GUN1 is involved in coordination of plastid galactolipid biosynthesis and PhANG expression
Our qPCR analyses revealed that the loss of GUN1 in MGD1-suppressed seedlings attenuates the downregulation of PhANGs (Figs. 4D, 5). These results suggest that impairment of galactolipid biosynthesis in plastids may provoke GUN1-mediated plastid signaling to suppress the expression of PhANGs. We previously demonstrated that the downregulation of PhANGs in PG-deficient seedlings is caused by the decreased expression of the transcription factor gene GLK1 (Fujii et al. 2022). Considering that GLK1 expression is regulated under the GUN1-mediated plastid signaling (Tokumaru et al. 2017), the loss of plastidic PG may induce the GUN1-dependent signaling pathway and subsequently downregulate the expression of GLK1. It is possible that the deficiency of galactolipid and PG biosynthesis downregulates PhANG expression via the same or partially overlapping mechanisms.
Homeostasis of plastid proteins and heme is known to alter the functionality of the GUN1-dependent plastid signaling pathway (Shimizu and Masuda 2021, Wu and Bock 2021). GUN1-dependent downregulation of PhANGs was observed at 6 h of illumination in DEX-treated amiR-MGD1 seedlings (Figs. 1B, 5) (Fujii et al. 2019), whereas mRNA levels of PhAPGs were not affected by DEX treatment at this timing (Fig. 1B). These observations suggest that suppression of PhANGs is independent of the decrease in mRNA abundance in plastids. By contrast, the abundance of some plastid-encoded proteins was decreased already at 3 h of light illumination in MGD1-suppressed seedlings and dgd1-1 seedlings (Fig. 6). Inhibition of plastid translation with lincomycin treatment is known to induce GUN1-dependent downregulation of PhANGs (Susek et al. 1993). A recent study suggests that the accumulation of GUN1 in plastids is induced when expression of Clp proteases including plastid-encoded ClpP1 is impaired (Wu et al. 2018). Moreover, GUN1 mutation causes a strong impairment of chloroplast development in the mutant of plastidic translation initiation factor FUG1 (Marino et al. 2019), indicating that the functionality of GUN1 becomes prominent when plastid protein homeostasis is disturbed. Based on these findings, we assume that the deficiency of galactolipid biosynthesis first impairs the plastid protein homeostasis and thereby induces GUN1-mediated suppression of PhANG expression during de-etiolation (Fig. 7). The GUN1 protein level was shown to be relatively high in the beginning phase of chloroplast development or in etiolated seedlings and downregulate the expression of PhANGs probably by regulating the expression of transcription factors including GLK1 (Wu et al. 2018, Hernández-Verdeja et al. 2022). In the course of chloroplast development, the abundance of GUN1 is gradually diminished and the expression of PhANGs is upregulated (Wu et al. 2018, Hernández-Verdeja et al. 2022). In this context, our data indicate the possible involvement of galactolipid biosynthesis in the regulation of GUN1 protein homeostasis (Fig. 7). Revealing the relationship between lipid biosynthesis and GUN1 accumulation would be an important goal for future studies.
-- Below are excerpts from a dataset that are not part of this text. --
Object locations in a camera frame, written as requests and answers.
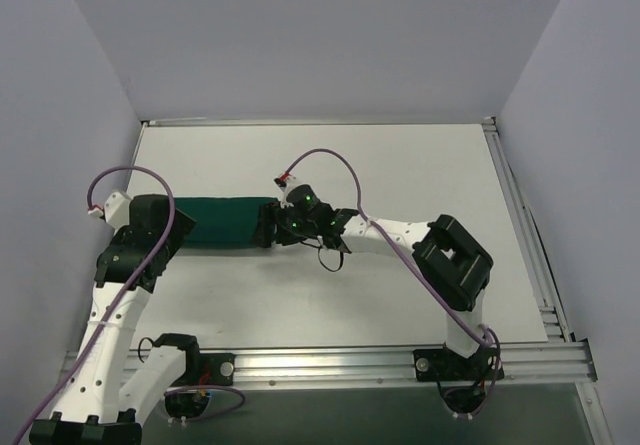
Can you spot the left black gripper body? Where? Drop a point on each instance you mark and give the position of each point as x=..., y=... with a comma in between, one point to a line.
x=181, y=221

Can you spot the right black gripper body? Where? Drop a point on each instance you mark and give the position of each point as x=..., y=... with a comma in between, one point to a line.
x=267, y=225

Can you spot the green surgical cloth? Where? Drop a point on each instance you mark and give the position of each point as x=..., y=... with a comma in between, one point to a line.
x=223, y=223

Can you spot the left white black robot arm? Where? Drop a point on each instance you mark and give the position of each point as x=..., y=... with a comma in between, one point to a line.
x=97, y=404

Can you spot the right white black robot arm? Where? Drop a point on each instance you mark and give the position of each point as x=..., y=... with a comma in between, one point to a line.
x=442, y=255

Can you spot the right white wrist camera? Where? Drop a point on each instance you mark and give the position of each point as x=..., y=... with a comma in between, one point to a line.
x=286, y=184

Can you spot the back aluminium rail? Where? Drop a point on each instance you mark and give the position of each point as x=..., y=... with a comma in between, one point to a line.
x=319, y=121

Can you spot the aluminium rail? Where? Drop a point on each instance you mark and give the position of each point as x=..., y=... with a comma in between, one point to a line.
x=532, y=249
x=393, y=367
x=319, y=121

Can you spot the right aluminium rail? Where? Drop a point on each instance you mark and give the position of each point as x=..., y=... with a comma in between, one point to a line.
x=532, y=249

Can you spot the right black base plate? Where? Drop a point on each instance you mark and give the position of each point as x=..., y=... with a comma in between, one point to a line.
x=441, y=364

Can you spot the front aluminium rail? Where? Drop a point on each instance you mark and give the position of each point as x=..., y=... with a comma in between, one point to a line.
x=393, y=367
In addition to plastid protein homeostasis, the level of heme production is known to affect PhANG expression (Woodson et al. 2011, Page et al. 2020). Because ferrochelatase for conversion of Proto IX to heme is localized in the plastid membrane (Espinas et al. 2016), heme biosynthesis may be impaired in the lipid biosynthesis mutants. In this hypothetical scenario, the mutation of GUN1 in these mutants may elevate the heme accumulation and subsequently compensate for the downregulation of PhANGs, because the loss of GUN1 is known to increase the heme content (Shimizu et al. 2019). The heme homeostasis might depend on galactolipid biosynthesis and optimize the expression level of PhANGs to ensure the coordinated formation of the thylakoid membrane (Fig. 7).
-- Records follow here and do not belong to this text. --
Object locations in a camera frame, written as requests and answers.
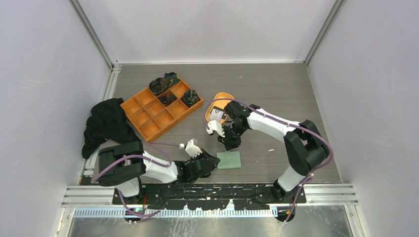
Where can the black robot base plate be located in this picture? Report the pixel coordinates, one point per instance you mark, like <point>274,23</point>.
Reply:
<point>250,196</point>

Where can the dark rolled sock left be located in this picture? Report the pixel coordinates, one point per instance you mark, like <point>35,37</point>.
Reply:
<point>158,86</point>

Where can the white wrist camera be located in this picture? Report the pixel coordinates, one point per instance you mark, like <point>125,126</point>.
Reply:
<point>213,127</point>
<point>191,148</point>

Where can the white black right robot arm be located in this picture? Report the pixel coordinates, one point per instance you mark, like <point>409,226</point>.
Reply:
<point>305,147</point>

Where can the silver card in tray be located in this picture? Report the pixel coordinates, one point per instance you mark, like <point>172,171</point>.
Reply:
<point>216,115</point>

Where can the green patterned rolled sock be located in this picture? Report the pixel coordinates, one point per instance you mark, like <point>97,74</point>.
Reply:
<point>190,98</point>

The accumulation of nuclear-encoded LHCB1 proteins was downregulated at the stage of 6 h of illumination by MGD1 suppression, but not altered at 3 h when the transcript level of the LHCB1 gene was not affected (Fig. 6C, D) (Fujii et al. 2019). This result indicates that the lower abundance of LHCB1 protein in galactolipid-deficient seedlings may be initially caused by the downregulation of its transcript level, but is not due to the regulation of translation nor the protein stability on the membrane. This finding also underlines the importance of GUN1-dependent signaling in coupling the galactolipid biosynthesis and PhANG expression during chloroplast biogenesis (Fig. 7).
Conclusion
Our results highlight the contribution of galactolipid biosynthesis in the expression of both PhANGs and PhAPGs. Galactolipids are required for both transcription and post-transcriptional regulation in plastids. GUN1 plays a pivotal role in coordinating galactolipid biosynthesis in plastids and gene expression in nuclei. Based on our findings and previous studies, homeostasis of plastid proteins and/or heme is likely to be important for the GUN1-mediated orchestration of plastid lipid synthesis and PhANG expression.
Materials and Methods
Plant materials and growth conditions
Arabidopsis thaliana mutants used in this study, namely chlm, chl27 (Bang et al. 2008, Mochizuki et al. 2008), dgd1-1 (Dörmann et al. 1995) and gun1-201 (Martín et al. 2016), were of Columbia ecotype, whereas the amiR-MGD1 transgenic line (L4w) (Fujii et al. 2014, 2017) was of Landsberg erecta ecotype. Surface-sterilized seeds were incubated at 4°C for 3 or 4 d in the dark and grown on an agar-solidified 1× Murashige and Skoog medium containing 1% (w/v) sucrose. To synchronize germination, sown seeds were illuminated under the room light for ∼3 h and then incubated at 23°C for 4 d in complete darkness. Seedlings were then illuminated under continuous white light (50 µmol photons m−2 s−1) at 23°C for the indicated time length. To induce the expression of amiR-MGD1 transgene, DEX (FUJIFILM Wako Pure Chemical, Osaka, Japan) was added to a final concentration of 10 µM in the medium from a 50 mM stock in dimethyl sulfoxide. We previously confirmed that the phenotypes between Landsberg erecta seedlings and DEX-untreated amiR-MGD1 seedlings were comparable (Fujii et al. 2014). In each experiment, corresponding control samples, namely, Columbia wild type for chlm, chl27 and dgd1-1 mutants and DEX-untreated controls for DEX-treated amiR-MGD1 and gun1-201 amiR-MGD1 lines, were grown in parallel.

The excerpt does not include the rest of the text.